> _Exercise directions_
Only part of the listing is needed, namely the lines from its start through the line with "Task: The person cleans", and they should be retyped exactly.

> _Dataset records_
• • •

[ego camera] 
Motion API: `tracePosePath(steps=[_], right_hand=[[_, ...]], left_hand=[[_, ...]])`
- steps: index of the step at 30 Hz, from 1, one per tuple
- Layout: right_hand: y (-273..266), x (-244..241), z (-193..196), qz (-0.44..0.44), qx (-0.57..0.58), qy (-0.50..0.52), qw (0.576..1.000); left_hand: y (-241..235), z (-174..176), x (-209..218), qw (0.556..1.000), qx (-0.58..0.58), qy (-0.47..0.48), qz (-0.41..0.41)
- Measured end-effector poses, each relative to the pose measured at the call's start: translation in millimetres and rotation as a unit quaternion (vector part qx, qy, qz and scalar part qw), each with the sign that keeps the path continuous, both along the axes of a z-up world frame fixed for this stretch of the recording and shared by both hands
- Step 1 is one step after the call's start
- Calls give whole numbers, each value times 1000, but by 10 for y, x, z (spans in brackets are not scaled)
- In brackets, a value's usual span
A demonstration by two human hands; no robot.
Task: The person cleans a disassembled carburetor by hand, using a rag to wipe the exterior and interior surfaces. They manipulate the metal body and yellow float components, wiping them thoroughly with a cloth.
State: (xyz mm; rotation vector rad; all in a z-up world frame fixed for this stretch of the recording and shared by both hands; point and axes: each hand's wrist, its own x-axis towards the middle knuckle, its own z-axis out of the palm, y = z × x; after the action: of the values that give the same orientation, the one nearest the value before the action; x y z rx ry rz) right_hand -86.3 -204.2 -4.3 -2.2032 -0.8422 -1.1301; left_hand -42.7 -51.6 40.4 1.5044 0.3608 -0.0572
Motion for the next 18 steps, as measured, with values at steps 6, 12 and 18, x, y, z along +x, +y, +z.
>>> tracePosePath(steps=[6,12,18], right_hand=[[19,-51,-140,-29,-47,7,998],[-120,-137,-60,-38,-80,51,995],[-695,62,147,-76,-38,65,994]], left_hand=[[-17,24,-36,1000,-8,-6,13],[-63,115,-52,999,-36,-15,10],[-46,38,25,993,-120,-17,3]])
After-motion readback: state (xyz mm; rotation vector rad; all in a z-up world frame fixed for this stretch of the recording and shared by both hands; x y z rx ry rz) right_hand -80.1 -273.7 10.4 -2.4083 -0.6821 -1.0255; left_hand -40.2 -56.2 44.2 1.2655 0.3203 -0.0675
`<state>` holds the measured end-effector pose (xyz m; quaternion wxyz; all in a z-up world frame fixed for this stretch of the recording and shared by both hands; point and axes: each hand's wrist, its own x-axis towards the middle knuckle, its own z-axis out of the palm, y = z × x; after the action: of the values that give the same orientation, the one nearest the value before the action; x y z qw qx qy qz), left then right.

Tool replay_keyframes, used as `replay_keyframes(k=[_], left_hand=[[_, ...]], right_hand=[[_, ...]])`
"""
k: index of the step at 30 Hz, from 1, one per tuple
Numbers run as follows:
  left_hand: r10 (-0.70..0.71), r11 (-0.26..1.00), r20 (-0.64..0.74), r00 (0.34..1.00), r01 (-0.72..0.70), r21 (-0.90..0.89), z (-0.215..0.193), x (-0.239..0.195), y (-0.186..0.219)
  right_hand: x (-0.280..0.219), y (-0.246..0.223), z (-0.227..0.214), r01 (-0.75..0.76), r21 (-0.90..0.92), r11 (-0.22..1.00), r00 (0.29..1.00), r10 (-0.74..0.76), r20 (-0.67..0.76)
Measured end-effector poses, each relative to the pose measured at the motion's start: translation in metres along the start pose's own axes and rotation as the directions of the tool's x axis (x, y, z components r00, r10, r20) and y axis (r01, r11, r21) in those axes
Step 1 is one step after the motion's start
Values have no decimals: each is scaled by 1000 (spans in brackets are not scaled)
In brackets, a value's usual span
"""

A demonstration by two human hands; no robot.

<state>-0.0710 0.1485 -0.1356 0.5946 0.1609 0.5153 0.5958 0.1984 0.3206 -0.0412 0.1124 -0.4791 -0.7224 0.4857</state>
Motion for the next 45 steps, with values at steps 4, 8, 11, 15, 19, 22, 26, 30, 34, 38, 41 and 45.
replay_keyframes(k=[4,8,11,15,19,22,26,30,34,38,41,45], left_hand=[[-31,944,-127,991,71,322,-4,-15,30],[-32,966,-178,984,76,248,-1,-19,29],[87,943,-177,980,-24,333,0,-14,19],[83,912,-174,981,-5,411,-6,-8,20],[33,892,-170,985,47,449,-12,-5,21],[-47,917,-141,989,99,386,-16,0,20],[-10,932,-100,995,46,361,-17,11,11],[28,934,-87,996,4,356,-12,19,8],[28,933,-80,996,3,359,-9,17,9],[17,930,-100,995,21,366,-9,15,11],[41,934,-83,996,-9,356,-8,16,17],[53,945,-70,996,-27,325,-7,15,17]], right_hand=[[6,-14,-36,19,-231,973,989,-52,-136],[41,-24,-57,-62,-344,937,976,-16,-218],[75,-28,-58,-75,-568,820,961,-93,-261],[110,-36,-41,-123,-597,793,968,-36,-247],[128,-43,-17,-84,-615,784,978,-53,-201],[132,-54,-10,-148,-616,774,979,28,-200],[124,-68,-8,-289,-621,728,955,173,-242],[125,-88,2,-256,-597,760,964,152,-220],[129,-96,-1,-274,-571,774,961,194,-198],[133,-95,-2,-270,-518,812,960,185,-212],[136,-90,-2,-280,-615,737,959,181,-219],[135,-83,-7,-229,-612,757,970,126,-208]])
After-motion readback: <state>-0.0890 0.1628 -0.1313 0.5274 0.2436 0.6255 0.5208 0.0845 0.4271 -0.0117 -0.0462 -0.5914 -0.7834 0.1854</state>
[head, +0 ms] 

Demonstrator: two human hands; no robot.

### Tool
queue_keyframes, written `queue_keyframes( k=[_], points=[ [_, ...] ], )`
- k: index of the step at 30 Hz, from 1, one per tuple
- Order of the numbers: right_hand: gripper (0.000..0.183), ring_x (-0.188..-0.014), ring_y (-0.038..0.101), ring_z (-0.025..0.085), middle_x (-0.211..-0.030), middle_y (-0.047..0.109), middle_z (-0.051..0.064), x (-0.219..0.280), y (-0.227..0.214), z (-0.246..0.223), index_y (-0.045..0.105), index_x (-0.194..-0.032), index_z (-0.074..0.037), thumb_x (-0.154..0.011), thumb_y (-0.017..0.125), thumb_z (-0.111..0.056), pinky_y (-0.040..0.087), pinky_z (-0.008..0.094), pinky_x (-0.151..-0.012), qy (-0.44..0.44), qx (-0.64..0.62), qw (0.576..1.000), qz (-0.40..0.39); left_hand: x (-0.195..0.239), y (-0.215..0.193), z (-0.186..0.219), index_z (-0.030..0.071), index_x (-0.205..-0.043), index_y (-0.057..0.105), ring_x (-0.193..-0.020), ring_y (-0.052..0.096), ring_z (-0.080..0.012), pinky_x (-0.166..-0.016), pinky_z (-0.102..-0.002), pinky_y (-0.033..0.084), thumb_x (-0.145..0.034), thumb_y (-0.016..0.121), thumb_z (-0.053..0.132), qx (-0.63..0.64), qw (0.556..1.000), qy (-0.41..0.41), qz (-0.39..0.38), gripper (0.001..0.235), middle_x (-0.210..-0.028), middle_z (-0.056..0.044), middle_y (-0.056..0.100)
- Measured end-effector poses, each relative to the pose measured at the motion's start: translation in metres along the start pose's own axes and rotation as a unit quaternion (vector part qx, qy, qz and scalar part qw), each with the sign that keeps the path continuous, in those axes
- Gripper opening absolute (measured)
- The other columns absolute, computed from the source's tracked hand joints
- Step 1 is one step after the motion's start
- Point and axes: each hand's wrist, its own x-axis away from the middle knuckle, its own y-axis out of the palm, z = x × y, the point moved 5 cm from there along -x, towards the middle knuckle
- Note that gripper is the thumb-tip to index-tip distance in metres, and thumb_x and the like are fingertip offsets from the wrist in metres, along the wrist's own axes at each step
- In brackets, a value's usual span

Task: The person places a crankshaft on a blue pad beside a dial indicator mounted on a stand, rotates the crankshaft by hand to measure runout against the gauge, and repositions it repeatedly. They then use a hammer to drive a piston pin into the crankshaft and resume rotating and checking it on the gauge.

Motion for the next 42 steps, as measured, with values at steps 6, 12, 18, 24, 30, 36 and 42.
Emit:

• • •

> _Reply to the exercise_
[ego camera] 
Motion API: `tracePosePath(steps=[_], right_hand=[[_, ...]], left_hand=[[_, ...]])`
- steps: index of the step at 30 Hz, from 1, one per tuple
- Layout: right_hand: y (-273..266), x (-244..241), z (-193..196), qz (-0.44..0.44), qx (-0.57..0.58), qy (-0.50..0.52), qw (0.576..1.000); left_hand: y (-241..235), z (-174..176), x (-209..218), qw (0.556..1.000), qx (-0.58..0.58), qy (-0.47..0.48), qz (-0.41..0.41)
- Measured end-effector poses, each relative to the pose measured at the call's start: translation in millimetres and rotation as a unit quaternion (vector part qx, qy, qz and scalar part qw), each with the sign that keeps the path continuous, both along the axes of a z-up world frame fixed for this stretch of the recording and shared by both hands
- Step 1 is one step after the call's start
- Calls give whole numbers, each value times 1000, but by 10 for y, x, z (spans in brackets are not scaled)
- In brackets, a value's usual span
A demonstration by two human hands; no robot.
Task: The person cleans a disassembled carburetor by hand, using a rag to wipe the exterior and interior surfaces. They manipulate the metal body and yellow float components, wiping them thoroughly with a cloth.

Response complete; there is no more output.